『なぜ…質素な生活を続けるの?』老後に贅沢をしないという生き方を選んだ理由
――「それだけ年金をもらっていて、どうしてそんなに質素な生活を?」
近所の主婦からそう訊かれることは一度や二度ではない。私は笠原誠、72歳。東京都郊外の小さな一軒家に一人で暮らしている。
年金は月に20万円を超える。贅沢をしようと思えばできる立場だ。だが、私はそうはしない。
「好きで質素にしてるんですよ」と微笑んで答えるが、その背後には、長い人生の記憶と、ある静かな決意がある。
40年以上勤めた電機メーカー。総務部長として多くの人を束ね、責任ある立場で働いてきた。その日々は忙しかったが、やりがいに満ちていた。
だが、定年とともに妻を病で失い、家は突如として静まり返った。かつて賑やかだった食卓には、今や自分ひとり。何を作っても、何を食べても、空虚さだけが残った。
そんなある日、市から届いた分厚い封筒。中には後期高齢者医療制度と介護保険料の案内が入っていた。
「高額年金受給者には、それなりの負担をお願いしています」
文面を読みながら胸の奥にチクリと刺さるものがあった。
当然のことだと分かっている。でも、その一文には、社会からの静かな“視線”が込められている気がした。
ふと思い出すのは、かつての同僚の息子の話だ。非正規雇用で収入は不安定。将来の年金にも希望が持てないという。そんな若者が、今の日本にはごまんといる。
「恵まれているのは、俺の世代だ」
そう思うと、自然と欲を抑えたくなった。だからこそ私は、質素な生活を選んだ。
朝は味噌汁とご飯、漬物少々。かつてはブランドスーツを着ていた男が、今は擦り切れた箸を丁寧に洗い、味噌汁の香りに包まれながら一日を始めている。
それが私の「贅沢」なのだ。
誰かと比べることに意味はない。年を取ってからは、心地よさの価値が変わってくる。見栄や競争心は遠ざかり、本当に自分を満たすものが何なのかを見つめ直すようになる。

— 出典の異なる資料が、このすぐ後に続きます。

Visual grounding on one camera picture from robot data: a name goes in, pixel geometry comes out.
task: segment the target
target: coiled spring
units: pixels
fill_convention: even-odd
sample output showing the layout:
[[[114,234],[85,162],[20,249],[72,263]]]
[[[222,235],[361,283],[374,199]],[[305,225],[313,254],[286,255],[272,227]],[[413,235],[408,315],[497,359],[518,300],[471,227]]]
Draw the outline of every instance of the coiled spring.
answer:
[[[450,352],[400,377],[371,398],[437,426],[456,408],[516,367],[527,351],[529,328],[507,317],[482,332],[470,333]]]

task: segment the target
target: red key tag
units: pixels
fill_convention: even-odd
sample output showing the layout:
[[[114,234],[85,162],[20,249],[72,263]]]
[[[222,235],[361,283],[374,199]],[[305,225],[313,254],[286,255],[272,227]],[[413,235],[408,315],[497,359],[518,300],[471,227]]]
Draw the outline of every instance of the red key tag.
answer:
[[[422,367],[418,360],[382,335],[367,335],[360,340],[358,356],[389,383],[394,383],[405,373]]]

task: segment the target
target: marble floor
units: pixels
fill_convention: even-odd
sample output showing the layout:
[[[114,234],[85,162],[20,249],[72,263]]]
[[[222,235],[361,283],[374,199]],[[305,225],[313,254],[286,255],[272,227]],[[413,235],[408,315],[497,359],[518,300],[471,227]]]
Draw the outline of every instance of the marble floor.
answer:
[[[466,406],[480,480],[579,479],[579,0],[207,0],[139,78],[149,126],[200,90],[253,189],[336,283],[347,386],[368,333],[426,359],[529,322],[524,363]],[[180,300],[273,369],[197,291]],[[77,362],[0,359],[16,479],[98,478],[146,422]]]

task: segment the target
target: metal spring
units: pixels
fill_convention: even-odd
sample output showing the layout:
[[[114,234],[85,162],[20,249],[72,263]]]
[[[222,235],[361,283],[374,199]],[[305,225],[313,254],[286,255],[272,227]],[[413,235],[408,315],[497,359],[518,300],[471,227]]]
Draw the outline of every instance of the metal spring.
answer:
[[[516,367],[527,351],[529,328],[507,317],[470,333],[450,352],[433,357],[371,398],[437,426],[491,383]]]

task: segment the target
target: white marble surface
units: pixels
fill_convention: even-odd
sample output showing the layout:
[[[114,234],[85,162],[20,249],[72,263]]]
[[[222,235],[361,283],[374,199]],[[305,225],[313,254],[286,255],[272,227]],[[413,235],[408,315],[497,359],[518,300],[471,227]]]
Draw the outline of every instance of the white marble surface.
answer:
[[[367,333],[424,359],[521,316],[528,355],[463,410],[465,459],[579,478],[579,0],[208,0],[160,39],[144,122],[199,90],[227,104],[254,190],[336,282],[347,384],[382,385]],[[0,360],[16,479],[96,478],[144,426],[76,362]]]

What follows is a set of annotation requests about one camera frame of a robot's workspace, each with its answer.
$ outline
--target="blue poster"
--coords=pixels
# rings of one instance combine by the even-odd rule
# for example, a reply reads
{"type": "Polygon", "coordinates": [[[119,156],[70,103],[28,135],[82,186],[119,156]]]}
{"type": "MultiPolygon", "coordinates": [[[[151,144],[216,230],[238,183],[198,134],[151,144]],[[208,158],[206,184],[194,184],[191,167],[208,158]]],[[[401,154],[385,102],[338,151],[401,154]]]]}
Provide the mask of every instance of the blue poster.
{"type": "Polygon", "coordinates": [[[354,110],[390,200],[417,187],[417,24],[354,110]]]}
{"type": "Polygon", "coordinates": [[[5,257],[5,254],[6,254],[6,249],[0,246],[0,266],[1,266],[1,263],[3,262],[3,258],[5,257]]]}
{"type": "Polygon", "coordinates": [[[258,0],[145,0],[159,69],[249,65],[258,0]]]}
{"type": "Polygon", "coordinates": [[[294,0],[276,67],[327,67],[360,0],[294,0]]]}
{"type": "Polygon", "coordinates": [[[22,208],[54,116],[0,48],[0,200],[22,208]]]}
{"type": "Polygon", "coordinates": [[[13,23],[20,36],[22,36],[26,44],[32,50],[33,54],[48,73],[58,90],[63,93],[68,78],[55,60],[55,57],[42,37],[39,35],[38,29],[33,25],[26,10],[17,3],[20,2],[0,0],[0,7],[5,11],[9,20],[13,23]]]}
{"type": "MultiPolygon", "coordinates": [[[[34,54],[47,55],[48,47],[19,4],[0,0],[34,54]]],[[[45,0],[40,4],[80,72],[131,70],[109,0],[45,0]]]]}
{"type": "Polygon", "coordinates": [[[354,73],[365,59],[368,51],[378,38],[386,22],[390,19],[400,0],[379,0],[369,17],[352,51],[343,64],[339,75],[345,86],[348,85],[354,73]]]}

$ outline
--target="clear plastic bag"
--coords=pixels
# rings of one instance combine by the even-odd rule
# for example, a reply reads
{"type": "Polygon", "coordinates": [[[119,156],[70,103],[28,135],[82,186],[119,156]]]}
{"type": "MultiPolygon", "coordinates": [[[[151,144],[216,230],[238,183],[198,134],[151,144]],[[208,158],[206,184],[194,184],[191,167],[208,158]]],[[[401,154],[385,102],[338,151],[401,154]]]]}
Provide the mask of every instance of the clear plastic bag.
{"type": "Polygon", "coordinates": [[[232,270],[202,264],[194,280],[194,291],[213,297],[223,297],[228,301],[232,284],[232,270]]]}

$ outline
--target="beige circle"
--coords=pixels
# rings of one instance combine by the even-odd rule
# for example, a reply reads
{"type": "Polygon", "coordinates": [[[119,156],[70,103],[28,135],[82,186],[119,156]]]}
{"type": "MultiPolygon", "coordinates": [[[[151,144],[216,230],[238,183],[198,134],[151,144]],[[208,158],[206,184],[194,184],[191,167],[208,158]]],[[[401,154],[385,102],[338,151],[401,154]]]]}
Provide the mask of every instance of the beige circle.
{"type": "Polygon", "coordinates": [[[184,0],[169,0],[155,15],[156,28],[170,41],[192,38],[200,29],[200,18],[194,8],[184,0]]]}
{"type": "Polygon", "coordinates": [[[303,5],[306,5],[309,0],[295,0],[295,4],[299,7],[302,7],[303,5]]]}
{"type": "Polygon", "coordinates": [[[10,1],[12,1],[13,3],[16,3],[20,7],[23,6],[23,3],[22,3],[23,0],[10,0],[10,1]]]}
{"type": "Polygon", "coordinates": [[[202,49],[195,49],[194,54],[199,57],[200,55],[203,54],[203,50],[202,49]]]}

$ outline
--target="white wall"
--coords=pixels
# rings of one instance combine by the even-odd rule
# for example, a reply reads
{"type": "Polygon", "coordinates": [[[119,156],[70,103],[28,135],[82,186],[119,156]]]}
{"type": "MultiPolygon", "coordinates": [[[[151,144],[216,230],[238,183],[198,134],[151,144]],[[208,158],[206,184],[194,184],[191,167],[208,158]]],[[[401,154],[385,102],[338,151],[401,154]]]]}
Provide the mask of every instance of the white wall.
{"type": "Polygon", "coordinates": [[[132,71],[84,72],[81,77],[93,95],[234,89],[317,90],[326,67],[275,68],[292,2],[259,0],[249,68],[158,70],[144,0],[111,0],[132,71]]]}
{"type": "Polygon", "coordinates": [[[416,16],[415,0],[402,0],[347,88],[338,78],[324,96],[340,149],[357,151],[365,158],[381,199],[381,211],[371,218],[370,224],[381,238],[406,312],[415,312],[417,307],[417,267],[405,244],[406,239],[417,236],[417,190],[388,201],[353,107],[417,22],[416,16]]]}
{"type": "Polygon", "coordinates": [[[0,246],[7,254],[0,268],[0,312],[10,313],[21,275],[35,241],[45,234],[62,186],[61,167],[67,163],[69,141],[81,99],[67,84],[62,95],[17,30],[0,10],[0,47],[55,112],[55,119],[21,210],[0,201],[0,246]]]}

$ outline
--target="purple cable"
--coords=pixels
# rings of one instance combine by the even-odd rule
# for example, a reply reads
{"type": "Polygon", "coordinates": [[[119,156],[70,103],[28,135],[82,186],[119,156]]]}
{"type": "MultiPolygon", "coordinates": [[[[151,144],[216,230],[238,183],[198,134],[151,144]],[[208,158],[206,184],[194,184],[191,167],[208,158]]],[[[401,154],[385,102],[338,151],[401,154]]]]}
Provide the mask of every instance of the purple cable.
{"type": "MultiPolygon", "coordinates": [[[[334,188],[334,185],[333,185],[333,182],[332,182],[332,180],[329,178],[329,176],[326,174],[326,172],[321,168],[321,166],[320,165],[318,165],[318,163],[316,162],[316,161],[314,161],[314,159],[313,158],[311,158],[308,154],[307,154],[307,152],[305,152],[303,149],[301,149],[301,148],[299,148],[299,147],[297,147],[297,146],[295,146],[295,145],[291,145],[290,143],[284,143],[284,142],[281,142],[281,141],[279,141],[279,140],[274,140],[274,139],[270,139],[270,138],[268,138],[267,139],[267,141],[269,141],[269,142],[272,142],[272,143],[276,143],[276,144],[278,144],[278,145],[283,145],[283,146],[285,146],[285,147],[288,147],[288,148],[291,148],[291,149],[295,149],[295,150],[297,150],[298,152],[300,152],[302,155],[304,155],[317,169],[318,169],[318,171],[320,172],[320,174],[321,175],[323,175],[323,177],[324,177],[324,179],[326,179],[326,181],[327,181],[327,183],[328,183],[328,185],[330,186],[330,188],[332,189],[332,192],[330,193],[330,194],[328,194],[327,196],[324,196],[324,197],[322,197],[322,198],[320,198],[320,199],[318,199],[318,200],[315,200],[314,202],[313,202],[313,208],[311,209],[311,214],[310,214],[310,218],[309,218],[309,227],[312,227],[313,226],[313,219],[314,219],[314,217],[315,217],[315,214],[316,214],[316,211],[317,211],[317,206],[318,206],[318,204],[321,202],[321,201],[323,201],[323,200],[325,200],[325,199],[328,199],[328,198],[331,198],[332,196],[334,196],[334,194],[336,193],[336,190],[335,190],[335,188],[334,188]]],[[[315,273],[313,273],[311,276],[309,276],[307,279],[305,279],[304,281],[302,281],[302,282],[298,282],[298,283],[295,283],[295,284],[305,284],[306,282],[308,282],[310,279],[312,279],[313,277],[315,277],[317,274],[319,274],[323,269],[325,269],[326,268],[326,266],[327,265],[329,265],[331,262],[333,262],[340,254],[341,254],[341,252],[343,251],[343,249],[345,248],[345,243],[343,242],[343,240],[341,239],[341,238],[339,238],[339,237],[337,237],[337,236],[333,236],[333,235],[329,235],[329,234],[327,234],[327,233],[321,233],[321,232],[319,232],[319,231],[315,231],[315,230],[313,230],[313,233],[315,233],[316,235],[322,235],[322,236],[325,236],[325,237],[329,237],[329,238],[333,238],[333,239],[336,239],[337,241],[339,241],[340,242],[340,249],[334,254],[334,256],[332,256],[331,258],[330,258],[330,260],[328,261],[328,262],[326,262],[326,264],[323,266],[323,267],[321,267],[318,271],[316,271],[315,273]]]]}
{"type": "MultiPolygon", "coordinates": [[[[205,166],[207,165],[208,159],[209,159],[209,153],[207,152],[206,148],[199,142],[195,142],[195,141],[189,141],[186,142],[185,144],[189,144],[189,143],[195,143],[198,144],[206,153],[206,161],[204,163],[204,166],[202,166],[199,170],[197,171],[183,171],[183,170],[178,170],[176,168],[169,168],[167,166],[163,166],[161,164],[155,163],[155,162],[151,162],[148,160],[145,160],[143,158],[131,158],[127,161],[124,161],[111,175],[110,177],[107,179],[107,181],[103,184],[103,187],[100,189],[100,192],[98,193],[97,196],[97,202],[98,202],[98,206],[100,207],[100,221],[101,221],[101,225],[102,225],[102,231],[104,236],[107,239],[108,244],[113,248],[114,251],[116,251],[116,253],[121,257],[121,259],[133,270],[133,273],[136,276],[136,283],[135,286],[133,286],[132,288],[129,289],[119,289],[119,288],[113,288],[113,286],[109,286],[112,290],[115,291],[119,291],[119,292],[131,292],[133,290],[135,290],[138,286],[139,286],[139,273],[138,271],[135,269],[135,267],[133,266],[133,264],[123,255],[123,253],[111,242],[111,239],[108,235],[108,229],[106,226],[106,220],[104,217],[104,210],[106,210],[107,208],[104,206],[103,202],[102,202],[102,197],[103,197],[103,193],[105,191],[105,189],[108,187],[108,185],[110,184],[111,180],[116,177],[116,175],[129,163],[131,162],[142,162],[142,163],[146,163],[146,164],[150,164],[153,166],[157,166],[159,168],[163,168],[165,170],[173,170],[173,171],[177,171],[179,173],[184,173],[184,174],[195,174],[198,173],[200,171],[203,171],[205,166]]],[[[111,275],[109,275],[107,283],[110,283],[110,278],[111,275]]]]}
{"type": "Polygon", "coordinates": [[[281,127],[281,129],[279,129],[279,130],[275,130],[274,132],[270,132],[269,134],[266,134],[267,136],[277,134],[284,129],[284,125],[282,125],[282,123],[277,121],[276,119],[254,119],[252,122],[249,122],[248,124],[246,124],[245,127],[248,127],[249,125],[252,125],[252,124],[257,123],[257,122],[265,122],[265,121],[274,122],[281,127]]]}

数年前の冬。軽い咳が長引き、念のため受けた検査で「白い影」が見つかった。
結果は良性だったが、一週間の入院を勧められた。
病院のベッドの上で過ごした夜、私は思った。
「自分がいなくなって、誰が困るだろう?」
そのとき、夜勤の看護師がそっと声をかけてくれた。「今夜はよく眠れそうですか?」
たった一言だったが、涙が出そうになった。
長い人生でも、たった一人の他人が、自分のことを気にかけてくれる――それだけで、心は救われるのだと知った。

退院後、私は生活をさらに見直した。兄の死をきっかけに、不要な物を処分し、部屋も心も軽くなった。
そしてある日、市の広報で「子ども食堂」の記事を見つけた。自分には、毎月通帳に静かに積もる年金がある。だが、それをただ持ち続けて意味があるのか?
私は匿名で、毎月の寄付を始めた。名も顔も知らぬ誰かが、そのお金で温かいご飯を食べている――その想像だけで、心がほんのりとあたたかくなる。
贅沢をすることではなく、与えることで満たされる心が、今の私を支えている。
静かな朝。味噌汁の湯気。仏壇に手を合わせ、「今日もありがとう」と呟く。
それは誰に向けての言葉でもない。ただ、今日も無事に生きているということへの感謝。
私は今、自分の内側に向けて生きている。誰の目にも映らない穏やかな日々。しかしそれは、かつて憧れたどんな高級ホテルよりも、ずっと贅沢な時間だ。

老後とは、何かを得る時期ではない。どうあるかを見つめ直す時間だ。
私は、質素な暮らしの中に、誇りと静かな豊かさを見出している。
見せびらかすことのない幸福。語りすぎることのない人生。
それこそが、72歳の今、私が選び取った「生き方」なのだ。
もし、誰かがこの物語を読んで「こんな老後も悪くないな」と思ってくれたなら、私の静かな日常にも、少しだけ意味があるのかもしれない。
そして今日もまた、私は湯を沸かし、小さな湯呑みでお茶をすする。それが、私にとっての――最高の贅沢。